'''

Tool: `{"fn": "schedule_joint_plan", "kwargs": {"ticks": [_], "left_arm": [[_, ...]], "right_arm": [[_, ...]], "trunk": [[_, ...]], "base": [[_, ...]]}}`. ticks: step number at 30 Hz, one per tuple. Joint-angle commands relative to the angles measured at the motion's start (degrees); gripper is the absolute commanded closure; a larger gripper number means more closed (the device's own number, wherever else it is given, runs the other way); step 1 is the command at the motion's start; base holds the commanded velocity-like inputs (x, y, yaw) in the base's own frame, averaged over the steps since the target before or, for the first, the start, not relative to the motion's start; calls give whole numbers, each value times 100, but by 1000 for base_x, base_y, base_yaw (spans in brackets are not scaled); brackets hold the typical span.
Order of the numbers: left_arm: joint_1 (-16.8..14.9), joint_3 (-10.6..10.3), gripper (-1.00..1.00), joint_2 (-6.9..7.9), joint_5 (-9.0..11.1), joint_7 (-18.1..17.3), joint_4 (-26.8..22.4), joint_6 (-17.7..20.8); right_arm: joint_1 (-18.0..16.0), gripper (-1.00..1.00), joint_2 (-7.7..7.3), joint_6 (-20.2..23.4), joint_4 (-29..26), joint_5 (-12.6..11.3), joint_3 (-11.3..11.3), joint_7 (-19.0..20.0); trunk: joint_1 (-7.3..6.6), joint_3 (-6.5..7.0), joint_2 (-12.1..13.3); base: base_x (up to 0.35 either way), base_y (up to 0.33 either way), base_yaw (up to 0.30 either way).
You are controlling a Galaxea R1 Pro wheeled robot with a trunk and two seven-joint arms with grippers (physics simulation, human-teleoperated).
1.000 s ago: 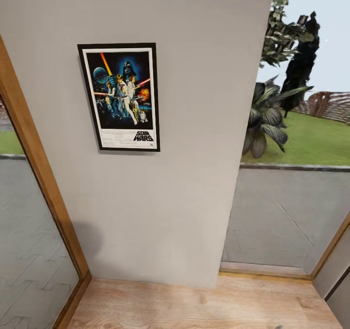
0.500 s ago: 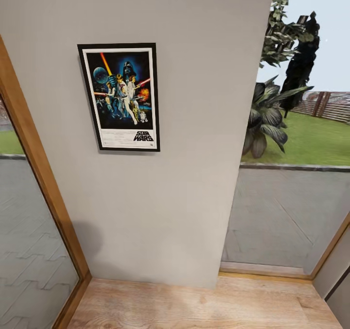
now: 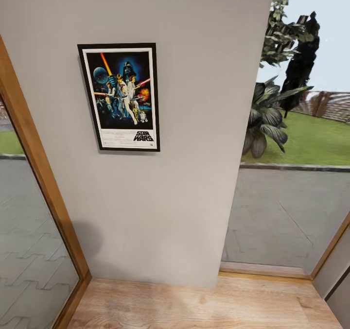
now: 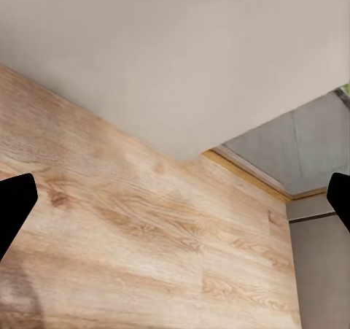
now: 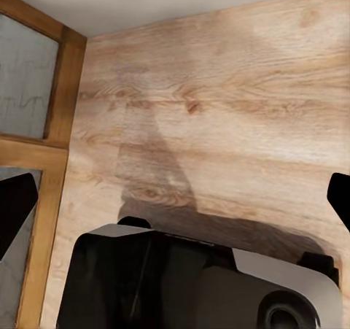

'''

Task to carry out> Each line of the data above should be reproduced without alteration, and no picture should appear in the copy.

Solution to this exercise>
Tool: `{"fn": "schedule_joint_plan", "kwargs": {"ticks": [_], "left_arm": [[_, ...]], "right_arm": [[_, ...]], "trunk": [[_, ...]], "base": [[_, ...]]}}`. ticks: step number at 30 Hz, one per tuple. Joint-angle commands relative to the angles measured at the motion's start (degrees); gripper is the absolute commanded closure; a larger gripper number means more closed (the device's own number, wherever else it is given, runs the other way); step 1 is the command at the motion's start; base holds the commanded velocity-like inputs (x, y, yaw) in the base's own frame, averaged over the steps since the target before or, for the first, the start, not relative to the motion's start; calls give whole numbers, each value times 100, but by 1000 for base_x, base_y, base_yaw (spans in brackets are not scaled); brackets hold the typical span.
Order of the numbers: left_arm: joint_1 (-16.8..14.9), joint_3 (-10.6..10.3), gripper (-1.00..1.00), joint_2 (-6.9..7.9), joint_5 (-9.0..11.1), joint_7 (-18.1..17.3), joint_4 (-26.8..22.4), joint_6 (-17.7..20.8); right_arm: joint_1 (-18.0..16.0), gripper (-1.00..1.00), joint_2 (-7.7..7.3), joint_6 (-20.2..23.4), joint_4 (-29..26), joint_5 (-12.6..11.3), joint_3 (-11.3..11.3), joint_7 (-19.0..20.0); trunk: joint_1 (-7.3..6.6), joint_3 (-6.5..7.0), joint_2 (-12.1..13.3); base: base_x (up to 0.35 either way), base_y (up to 0.33 either way), base_yaw (up to 0.30 either way).
You are controlling a Galaxea R1 Pro wheeled robot with a trunk and two seven-joint arms with grippers (physics simulation, human-teleoperated).
1.000 s ago: 
0.500 s ago: 
now: 
now: 
now: 

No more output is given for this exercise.